7.62x54R Russian 7N1 sniper loading


#1

aa


#2

What does the Russian headstamp say? What make a round to be called “sniper” (in general)?


#3

188 97. Special bullet and load.


#4

Can you expand on it (in general)? Is the load just hotter or it is a different propellant? Is a bullet a different shape or different material?


#5

The bullet above in cross section differs from the standard in construction. Open hollow base. Why ? How the load differs is not of interest to me. Maybe someone with interest in ballistics can help.


#6

The projectile weighs approx. 150 gr. and has a mild steel front core and a lead rear core, The jacket is that of the old “type D” heavy ball. The Sniper load is designated 7N1 and has no other special markings other than the word “Snaiperskye” in Cyrillic on the paper packets and spam can. Supposedly this ammunition is of a higher quality than regular ball ammo but those who have shot it are not reporting impressive results. It is certainly not “match” grade ammunition like what we think of that used by snipers. Apparently the Russian/Soviet philosophy on sniping and precision shooting are different than here in the US.

AKMS


#7

This ammo may be beyond acceptable shelf life for first class stores.


#8

Agreed, but 10 years seems like a short amount of time for this to happen. Don’t most countries surplus their ammunition stores after about 20 years?

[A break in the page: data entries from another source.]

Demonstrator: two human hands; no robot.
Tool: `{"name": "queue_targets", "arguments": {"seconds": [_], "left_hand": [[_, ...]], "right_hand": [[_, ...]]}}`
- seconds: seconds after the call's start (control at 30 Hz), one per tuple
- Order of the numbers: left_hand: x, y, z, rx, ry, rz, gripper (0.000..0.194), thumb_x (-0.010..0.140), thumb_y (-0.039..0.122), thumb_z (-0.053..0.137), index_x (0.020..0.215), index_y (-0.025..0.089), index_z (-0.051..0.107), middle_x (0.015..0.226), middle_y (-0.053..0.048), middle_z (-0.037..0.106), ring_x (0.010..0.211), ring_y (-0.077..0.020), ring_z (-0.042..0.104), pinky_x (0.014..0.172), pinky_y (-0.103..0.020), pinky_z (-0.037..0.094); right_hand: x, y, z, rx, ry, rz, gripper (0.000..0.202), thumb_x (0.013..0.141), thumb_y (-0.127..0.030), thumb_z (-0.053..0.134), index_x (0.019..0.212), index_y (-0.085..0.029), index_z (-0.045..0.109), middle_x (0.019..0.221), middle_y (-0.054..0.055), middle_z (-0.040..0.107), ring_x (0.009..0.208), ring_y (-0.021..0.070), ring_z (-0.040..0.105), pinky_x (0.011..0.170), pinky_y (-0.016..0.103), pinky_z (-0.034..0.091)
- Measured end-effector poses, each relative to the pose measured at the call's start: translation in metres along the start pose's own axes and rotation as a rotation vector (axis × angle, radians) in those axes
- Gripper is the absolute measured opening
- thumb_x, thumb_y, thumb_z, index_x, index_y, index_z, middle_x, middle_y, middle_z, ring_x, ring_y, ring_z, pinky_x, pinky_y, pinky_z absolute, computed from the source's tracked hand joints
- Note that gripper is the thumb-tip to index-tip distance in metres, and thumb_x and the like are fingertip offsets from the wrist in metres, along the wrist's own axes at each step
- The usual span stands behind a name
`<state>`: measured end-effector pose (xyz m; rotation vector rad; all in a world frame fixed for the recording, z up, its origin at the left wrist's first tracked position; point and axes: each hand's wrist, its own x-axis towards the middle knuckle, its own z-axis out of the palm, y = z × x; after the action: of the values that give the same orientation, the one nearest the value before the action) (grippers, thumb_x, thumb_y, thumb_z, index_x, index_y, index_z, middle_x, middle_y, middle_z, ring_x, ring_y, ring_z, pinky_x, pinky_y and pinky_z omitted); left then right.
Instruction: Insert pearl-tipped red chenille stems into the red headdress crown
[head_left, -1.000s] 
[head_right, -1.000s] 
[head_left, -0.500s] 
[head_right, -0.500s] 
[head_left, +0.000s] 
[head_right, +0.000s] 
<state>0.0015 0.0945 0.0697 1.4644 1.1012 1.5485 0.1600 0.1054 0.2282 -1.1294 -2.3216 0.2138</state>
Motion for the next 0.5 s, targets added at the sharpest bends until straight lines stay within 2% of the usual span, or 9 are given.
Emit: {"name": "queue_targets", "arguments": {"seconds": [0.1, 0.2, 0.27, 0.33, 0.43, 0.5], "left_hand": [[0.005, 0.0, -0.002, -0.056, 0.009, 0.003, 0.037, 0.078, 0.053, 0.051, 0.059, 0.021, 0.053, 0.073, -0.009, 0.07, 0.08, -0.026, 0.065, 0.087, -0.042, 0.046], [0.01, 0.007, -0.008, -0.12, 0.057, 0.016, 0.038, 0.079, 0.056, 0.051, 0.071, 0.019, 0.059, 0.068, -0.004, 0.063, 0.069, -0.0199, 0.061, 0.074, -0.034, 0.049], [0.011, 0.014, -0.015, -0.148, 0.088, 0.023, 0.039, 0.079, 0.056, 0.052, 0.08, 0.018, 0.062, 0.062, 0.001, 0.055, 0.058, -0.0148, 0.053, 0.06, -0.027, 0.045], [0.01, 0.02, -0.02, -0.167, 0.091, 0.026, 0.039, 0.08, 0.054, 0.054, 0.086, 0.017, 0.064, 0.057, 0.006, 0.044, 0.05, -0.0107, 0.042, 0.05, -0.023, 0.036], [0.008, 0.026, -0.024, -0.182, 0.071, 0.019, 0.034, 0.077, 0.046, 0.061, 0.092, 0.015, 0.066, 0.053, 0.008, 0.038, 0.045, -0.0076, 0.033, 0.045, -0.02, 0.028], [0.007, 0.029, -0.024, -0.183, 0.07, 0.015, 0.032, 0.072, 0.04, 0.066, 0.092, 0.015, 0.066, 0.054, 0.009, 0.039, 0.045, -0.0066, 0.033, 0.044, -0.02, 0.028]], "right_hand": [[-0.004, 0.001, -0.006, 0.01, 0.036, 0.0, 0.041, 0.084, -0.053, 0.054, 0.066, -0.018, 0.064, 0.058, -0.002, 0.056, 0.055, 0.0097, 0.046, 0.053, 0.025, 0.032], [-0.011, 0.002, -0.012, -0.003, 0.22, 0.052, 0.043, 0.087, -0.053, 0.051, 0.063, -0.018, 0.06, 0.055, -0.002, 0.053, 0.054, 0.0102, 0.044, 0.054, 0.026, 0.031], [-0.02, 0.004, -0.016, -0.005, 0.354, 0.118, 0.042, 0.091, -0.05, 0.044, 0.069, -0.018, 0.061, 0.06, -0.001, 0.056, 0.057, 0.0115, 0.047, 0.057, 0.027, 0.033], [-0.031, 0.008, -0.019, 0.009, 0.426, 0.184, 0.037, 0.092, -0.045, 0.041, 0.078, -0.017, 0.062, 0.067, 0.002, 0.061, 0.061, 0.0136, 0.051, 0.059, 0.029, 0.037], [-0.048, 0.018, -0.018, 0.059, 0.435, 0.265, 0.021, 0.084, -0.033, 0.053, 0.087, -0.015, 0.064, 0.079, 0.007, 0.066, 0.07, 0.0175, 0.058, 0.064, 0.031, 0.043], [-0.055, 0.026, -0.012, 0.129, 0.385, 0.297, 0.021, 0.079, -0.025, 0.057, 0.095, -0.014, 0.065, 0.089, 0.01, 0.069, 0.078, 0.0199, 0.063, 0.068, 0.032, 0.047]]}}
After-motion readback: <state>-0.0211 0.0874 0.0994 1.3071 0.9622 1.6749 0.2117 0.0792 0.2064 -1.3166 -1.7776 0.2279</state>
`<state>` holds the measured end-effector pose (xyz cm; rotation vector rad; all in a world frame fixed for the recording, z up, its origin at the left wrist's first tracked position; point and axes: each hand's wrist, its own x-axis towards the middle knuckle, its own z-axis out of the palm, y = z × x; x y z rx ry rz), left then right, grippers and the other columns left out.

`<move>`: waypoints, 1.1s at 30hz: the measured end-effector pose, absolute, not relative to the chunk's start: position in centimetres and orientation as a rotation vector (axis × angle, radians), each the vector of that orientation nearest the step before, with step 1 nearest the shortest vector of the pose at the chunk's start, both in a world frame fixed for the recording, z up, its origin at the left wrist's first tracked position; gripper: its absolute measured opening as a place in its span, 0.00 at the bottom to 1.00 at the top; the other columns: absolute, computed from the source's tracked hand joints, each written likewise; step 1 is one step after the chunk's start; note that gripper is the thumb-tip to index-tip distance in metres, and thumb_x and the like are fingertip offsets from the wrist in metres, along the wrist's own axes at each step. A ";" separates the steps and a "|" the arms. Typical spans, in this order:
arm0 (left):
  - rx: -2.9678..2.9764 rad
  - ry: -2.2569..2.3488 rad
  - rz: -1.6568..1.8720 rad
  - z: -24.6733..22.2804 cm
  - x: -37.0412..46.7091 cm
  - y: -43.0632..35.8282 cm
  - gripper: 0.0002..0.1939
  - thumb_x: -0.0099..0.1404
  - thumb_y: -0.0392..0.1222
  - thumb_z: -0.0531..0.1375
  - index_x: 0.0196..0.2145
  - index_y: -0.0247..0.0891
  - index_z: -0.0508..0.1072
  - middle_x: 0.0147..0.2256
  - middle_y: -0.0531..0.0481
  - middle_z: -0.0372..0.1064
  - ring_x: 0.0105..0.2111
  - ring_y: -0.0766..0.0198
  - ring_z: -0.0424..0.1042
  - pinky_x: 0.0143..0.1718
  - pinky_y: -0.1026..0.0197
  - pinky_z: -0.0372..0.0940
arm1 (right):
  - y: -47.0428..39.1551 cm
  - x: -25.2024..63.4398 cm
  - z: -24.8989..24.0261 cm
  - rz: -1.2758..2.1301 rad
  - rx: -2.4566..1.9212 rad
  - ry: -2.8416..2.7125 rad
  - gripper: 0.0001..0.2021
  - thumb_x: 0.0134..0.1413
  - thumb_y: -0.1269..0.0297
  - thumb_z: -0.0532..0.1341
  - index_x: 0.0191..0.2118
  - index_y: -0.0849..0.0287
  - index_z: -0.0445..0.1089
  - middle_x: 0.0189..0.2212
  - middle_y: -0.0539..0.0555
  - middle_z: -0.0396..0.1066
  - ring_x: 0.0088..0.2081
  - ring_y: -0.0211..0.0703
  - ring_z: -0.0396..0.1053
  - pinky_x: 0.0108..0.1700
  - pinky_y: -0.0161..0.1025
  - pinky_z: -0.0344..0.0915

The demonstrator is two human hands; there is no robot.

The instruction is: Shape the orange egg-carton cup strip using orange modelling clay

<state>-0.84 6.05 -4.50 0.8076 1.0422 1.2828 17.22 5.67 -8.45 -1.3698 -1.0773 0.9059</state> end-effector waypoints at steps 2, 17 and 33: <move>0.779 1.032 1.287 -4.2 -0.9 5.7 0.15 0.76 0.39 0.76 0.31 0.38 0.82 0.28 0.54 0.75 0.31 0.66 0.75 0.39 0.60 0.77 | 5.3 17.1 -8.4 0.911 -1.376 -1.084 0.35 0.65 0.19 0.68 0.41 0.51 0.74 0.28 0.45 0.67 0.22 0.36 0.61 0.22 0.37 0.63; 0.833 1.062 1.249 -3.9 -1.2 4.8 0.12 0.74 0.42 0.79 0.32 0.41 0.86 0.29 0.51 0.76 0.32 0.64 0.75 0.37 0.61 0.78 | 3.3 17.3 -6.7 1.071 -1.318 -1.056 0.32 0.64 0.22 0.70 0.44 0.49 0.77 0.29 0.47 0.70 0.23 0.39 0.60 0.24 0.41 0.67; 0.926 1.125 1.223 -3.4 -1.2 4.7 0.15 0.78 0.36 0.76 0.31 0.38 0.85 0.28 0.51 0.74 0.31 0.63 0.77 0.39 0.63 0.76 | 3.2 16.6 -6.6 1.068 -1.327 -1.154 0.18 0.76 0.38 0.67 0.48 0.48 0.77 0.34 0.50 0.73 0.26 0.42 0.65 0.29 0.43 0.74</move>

From what I have gathered about this ammunition, it came out of a former Warsaw Pact country, not Russia, and the Russians were unhappy about it. I wonder if someone in that country smelled a profit… Or, as you suggsted, it is past it’s prime and was surplussed.

AKMS


#9

IT IS ALWAYS ABOUT PROFIT. SHELF LIFE VARIES FROM COUNTRY TO COUNTRY. WE FOUND WW 1 AMMO IN IRAQ MILITARY STORAGE AND IT STILL FIRES ! A couple of years back I took apart several of the .46 Remington RFs made by my family in 1864 and the powder still worked just fine. I used the headstamps to make a set of cuff links and vest buttons. I am not convinced that the shelf life of ammo is not a military-industrial complex boondogle. Given the casualty per shot fired ratio in even the best armies ( OURS - not to put too fine a point on it ) the reduction in accuracy in ammo over time is not really serious in terms of battlefield application. Lots of turkeyshoots were won with our surplused military ammo. It is always best to give our guys with guns the best but I am not convinced that this really matters.


#10

CSAEOD said [quote]A couple of years back I took apart several of the .46 Remington RFs made by my family in 1864 and the powder still worked just fine. I used the headstamps to make a set of cuff links and vest buttons. [/quote]

As if those CTM Co .46 rimfire weren’t already hard enough to find :_)


#11

Russian headstamp say:
188 - Novosibirsk plant (former #188)
97 - produced in 1997


#12

As if those CTM Co .46 rimfire weren’t already hard enough to find :_)[/quote] Before Buttweiler left the game he told me that he had SEEN a 55 gal drum 1/2 FULL of .46CTM rfs somewhere in TX. Would not tell where.